Exercise inputs START

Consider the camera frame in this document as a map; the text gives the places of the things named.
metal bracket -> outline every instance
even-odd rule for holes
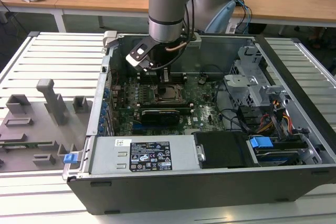
[[[106,31],[103,36],[103,45],[105,48],[110,48],[118,44],[117,31]]]
[[[225,76],[225,80],[231,87],[248,87],[258,84],[253,76],[242,76],[241,74],[229,74]]]
[[[201,44],[202,44],[201,36],[198,33],[194,33],[194,37],[196,39],[191,40],[187,46],[188,47],[198,47],[198,48],[201,48]]]
[[[267,102],[269,103],[269,94],[281,94],[286,92],[283,86],[262,86],[259,90],[259,94],[261,96],[261,103]]]

blue plastic clip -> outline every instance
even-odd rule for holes
[[[63,162],[65,164],[76,164],[76,163],[78,163],[77,159],[78,159],[78,154],[77,153],[75,153],[75,154],[70,153],[70,154],[66,154],[64,156]]]
[[[267,136],[255,136],[250,139],[253,148],[269,148],[273,147],[271,139]]]

warning label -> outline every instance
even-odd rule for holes
[[[172,170],[169,142],[131,143],[130,171]]]

white slatted platform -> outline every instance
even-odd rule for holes
[[[62,51],[54,51],[57,47],[56,42],[49,43],[52,44],[53,51],[48,50],[49,47],[45,45],[43,47],[46,51],[42,51],[40,48],[37,48],[37,51],[32,51],[32,48],[40,46],[40,43],[35,44],[38,40],[71,41],[69,47],[75,46],[77,51],[63,51],[63,47],[66,47],[64,45],[59,46],[62,47]],[[101,49],[101,46],[97,46],[97,52],[87,52],[85,46],[77,46],[72,43],[101,40],[102,34],[57,33],[41,33],[35,39],[27,39],[0,74],[0,108],[3,111],[1,116],[5,116],[7,113],[6,102],[11,93],[26,92],[30,101],[44,101],[44,98],[37,94],[34,88],[40,78],[54,79],[55,91],[60,91],[64,100],[72,100],[73,95],[78,95],[79,92],[88,94],[93,99],[99,71],[96,70],[97,64],[93,59],[97,61],[102,59],[103,54],[98,50],[98,48]],[[283,55],[290,56],[299,54],[297,51],[283,52]],[[72,64],[76,62],[75,59],[80,59],[80,65],[88,67],[90,71],[84,69],[77,71],[71,68],[78,66],[76,63]],[[34,69],[23,71],[25,68],[29,69],[29,66]],[[41,66],[49,66],[49,69],[53,67],[54,71],[44,71],[45,69],[39,68]],[[308,81],[311,86],[315,87],[321,81],[324,88],[328,87],[323,81],[324,76],[321,73],[294,73],[294,77],[302,85],[306,85],[305,82]],[[328,111],[328,105],[324,105],[323,98],[317,97],[315,101],[319,103],[320,111]],[[159,200],[164,200],[164,196],[158,194],[158,202],[161,202]],[[84,205],[62,180],[61,171],[49,171],[44,175],[30,172],[25,176],[17,174],[7,174],[6,176],[1,174],[0,176],[1,224],[60,224],[65,222],[90,224],[335,224],[335,206],[336,185],[324,185],[314,189],[296,202],[93,216],[86,212]]]
[[[0,122],[12,94],[25,94],[31,102],[44,101],[36,90],[42,78],[53,79],[55,93],[66,101],[76,95],[93,100],[104,56],[102,38],[103,34],[58,33],[28,37],[0,78]]]
[[[327,122],[336,131],[336,81],[334,77],[302,45],[291,39],[266,39],[309,96]],[[279,79],[268,67],[277,85]]]

table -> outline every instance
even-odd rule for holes
[[[253,11],[253,23],[336,27],[333,0],[245,0]],[[232,23],[240,20],[243,10],[236,7]]]
[[[55,18],[59,32],[65,33],[63,15],[148,17],[148,0],[43,0],[24,2],[2,0],[12,12],[46,13]],[[6,8],[0,4],[0,11]]]
[[[59,32],[66,32],[62,16],[96,15],[148,17],[148,0],[44,0],[26,3],[2,0],[13,12],[53,14]],[[336,27],[333,0],[245,0],[253,11],[253,23]],[[0,11],[6,9],[0,5]],[[236,7],[231,24],[237,24],[244,12]]]
[[[5,98],[13,93],[25,93],[29,101],[44,100],[41,93],[34,92],[40,78],[53,78],[54,90],[61,92],[64,100],[72,100],[76,95],[87,95],[92,100],[104,56],[101,53],[102,37],[103,34],[73,33],[28,36],[0,74],[0,110],[3,111],[0,119],[7,111]],[[285,46],[279,53],[284,59],[291,54],[300,58],[299,52],[294,52],[289,45],[289,39],[274,39],[271,44],[277,51],[281,51],[279,45]],[[303,76],[302,79],[298,77],[301,86],[307,85]],[[295,202],[93,216],[86,212],[84,205],[63,181],[61,173],[61,170],[44,174],[0,173],[0,223],[145,224],[160,220],[160,224],[168,224],[172,223],[172,217],[173,223],[183,224],[334,224],[336,220],[336,185],[320,186]]]

Exercise inputs END

• Task details:
Copy every line above in which the string "outline" shows up.

• Exercise solution:
metal bracket -> outline every instance
blue plastic clip -> outline every instance
warning label -> outline every instance
white slatted platform -> outline every instance
table -> outline every instance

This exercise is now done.